The net result is that ANY organized Euro football that you compare MLS to looks more organized. Seriously, go watch Wrexham play Maidenhead or whomever they're playing next week. It's hard not to watch it and think both teams could destroy us.
But... they're both playing the same type of game at the same speed. And that speed is slower than MLS, by quite a bit.
I'm not saying that as true of Serie C, but ask yourself which serie c players, despite their terrible pay, have ever made it in MLS, where the pay is substantially higher. If the play were that much higher then, given the number of Italians with dual nationalities, we would see many more of them coming over.
The same is true of the English lower leagues.
English League Two football looks, compared to MLS, like Serie C football. Very organized, very technical. Andy Welsh was a prolific, productive winger in League Two. In MLS, he was substandard in every respect.
I'm not saying, also, that MLS's way is better. I actually find the MLS hybrid American/South American/English approach to be visually messy. But in terms of the spectacular, there's just way more of it here than in lower leagues there.
I think that, across the board, the differences in levels of football are finer than we all think most of the time.

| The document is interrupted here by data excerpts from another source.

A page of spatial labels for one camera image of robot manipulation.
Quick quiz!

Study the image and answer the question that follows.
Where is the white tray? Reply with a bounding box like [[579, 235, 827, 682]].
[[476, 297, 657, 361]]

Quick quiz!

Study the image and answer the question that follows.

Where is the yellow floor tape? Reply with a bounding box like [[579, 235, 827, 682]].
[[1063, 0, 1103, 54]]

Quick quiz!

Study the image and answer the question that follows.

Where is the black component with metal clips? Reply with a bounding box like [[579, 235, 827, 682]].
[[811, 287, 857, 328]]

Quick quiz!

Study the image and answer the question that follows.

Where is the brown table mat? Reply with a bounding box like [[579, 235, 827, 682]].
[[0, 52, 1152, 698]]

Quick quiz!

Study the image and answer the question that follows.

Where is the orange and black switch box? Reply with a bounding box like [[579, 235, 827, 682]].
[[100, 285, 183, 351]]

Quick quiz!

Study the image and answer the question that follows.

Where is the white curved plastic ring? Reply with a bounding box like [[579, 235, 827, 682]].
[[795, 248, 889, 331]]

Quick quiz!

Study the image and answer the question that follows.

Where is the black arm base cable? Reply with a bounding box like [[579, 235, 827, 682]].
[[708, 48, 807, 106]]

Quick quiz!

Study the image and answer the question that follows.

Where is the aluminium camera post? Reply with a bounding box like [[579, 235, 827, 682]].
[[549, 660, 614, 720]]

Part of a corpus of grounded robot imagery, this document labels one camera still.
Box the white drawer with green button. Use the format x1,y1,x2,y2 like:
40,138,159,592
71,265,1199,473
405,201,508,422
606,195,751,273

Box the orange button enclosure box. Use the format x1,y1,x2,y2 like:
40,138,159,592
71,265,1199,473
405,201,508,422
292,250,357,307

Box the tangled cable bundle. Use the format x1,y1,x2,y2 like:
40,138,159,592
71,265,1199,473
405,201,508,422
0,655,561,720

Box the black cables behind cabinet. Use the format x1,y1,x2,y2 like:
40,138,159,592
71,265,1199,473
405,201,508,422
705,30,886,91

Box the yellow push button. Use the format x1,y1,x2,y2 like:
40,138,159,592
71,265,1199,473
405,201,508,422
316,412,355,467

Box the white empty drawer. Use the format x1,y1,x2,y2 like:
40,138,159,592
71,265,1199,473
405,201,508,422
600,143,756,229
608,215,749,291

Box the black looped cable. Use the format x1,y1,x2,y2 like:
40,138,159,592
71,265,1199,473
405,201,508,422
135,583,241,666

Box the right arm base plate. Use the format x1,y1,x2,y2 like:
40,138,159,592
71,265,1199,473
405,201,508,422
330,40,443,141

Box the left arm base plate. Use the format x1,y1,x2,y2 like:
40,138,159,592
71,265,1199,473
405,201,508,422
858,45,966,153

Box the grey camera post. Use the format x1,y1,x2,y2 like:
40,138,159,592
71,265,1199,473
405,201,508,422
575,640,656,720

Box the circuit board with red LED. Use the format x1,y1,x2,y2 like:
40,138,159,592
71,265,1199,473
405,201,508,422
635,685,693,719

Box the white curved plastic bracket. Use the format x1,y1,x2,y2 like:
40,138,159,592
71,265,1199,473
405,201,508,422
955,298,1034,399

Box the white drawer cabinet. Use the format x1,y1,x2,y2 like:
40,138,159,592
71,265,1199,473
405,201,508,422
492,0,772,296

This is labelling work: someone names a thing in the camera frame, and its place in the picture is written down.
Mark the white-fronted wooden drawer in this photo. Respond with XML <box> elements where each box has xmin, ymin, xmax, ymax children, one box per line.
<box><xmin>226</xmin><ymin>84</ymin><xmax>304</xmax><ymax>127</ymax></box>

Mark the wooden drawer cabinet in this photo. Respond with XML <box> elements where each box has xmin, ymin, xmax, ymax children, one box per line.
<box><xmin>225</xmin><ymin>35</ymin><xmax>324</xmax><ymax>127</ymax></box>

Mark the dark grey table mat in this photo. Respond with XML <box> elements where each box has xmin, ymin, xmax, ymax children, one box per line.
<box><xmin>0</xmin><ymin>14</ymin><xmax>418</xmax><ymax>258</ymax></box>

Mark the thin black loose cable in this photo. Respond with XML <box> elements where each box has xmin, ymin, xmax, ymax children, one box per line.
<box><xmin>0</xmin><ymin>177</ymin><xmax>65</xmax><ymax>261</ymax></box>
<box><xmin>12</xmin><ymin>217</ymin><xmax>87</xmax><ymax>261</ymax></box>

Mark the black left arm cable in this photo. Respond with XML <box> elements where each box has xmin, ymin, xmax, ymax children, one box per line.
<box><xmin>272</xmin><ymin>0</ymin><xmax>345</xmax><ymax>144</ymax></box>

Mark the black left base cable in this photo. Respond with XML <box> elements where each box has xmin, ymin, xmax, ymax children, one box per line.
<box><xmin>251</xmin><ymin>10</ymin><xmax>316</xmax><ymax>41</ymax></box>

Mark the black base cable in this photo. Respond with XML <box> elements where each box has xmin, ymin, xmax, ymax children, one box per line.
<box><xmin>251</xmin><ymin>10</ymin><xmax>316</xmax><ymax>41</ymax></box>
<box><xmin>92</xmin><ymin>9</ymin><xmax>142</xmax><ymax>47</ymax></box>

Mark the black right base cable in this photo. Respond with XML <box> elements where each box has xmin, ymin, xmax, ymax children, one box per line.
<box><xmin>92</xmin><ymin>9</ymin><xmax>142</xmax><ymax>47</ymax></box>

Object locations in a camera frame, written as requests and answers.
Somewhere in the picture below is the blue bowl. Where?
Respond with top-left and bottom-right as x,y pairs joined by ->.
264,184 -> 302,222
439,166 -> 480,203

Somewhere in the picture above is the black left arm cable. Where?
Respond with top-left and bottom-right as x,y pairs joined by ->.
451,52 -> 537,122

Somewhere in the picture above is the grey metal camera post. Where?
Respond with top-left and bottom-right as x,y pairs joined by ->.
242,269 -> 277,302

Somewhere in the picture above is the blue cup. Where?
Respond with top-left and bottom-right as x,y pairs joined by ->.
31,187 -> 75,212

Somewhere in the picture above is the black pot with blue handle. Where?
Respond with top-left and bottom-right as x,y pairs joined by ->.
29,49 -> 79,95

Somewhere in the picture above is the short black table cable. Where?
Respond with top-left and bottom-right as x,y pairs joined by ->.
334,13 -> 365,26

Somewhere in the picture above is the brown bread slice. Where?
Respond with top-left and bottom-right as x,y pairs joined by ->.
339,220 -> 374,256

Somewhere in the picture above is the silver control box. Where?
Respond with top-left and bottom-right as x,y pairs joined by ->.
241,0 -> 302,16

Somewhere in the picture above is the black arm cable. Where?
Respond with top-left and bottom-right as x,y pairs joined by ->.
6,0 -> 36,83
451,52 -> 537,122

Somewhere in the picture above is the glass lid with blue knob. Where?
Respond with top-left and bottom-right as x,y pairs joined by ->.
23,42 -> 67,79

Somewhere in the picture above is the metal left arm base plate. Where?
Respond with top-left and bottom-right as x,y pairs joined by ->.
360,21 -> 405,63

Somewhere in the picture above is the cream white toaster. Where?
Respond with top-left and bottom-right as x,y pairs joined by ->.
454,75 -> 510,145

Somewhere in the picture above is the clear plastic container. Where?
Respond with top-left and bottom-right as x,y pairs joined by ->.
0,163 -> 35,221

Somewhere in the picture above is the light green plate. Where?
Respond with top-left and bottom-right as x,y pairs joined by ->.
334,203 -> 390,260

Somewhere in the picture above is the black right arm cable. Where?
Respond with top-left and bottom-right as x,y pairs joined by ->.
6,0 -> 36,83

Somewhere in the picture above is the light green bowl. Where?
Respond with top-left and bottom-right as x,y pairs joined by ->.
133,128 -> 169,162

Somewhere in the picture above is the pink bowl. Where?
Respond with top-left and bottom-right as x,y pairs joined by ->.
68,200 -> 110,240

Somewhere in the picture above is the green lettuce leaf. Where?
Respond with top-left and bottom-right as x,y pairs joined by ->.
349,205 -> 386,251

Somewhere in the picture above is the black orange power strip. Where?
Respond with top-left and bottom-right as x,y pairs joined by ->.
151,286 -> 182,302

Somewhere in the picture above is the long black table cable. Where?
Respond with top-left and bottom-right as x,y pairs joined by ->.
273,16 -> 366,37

There are plenty of guys in MLS who could be playing a higher level; there are plenty of guys at a higher level, like the EPL, who could not survive outside that 'style' of disciplined football and would do badly over here.
EDIT: With how things have gone for us with BB, for Marsch at Leeds, with Armas here, I'm starting to think the fluidity and over-instruction is a problem for any MLS team that doesn't have serious wheels.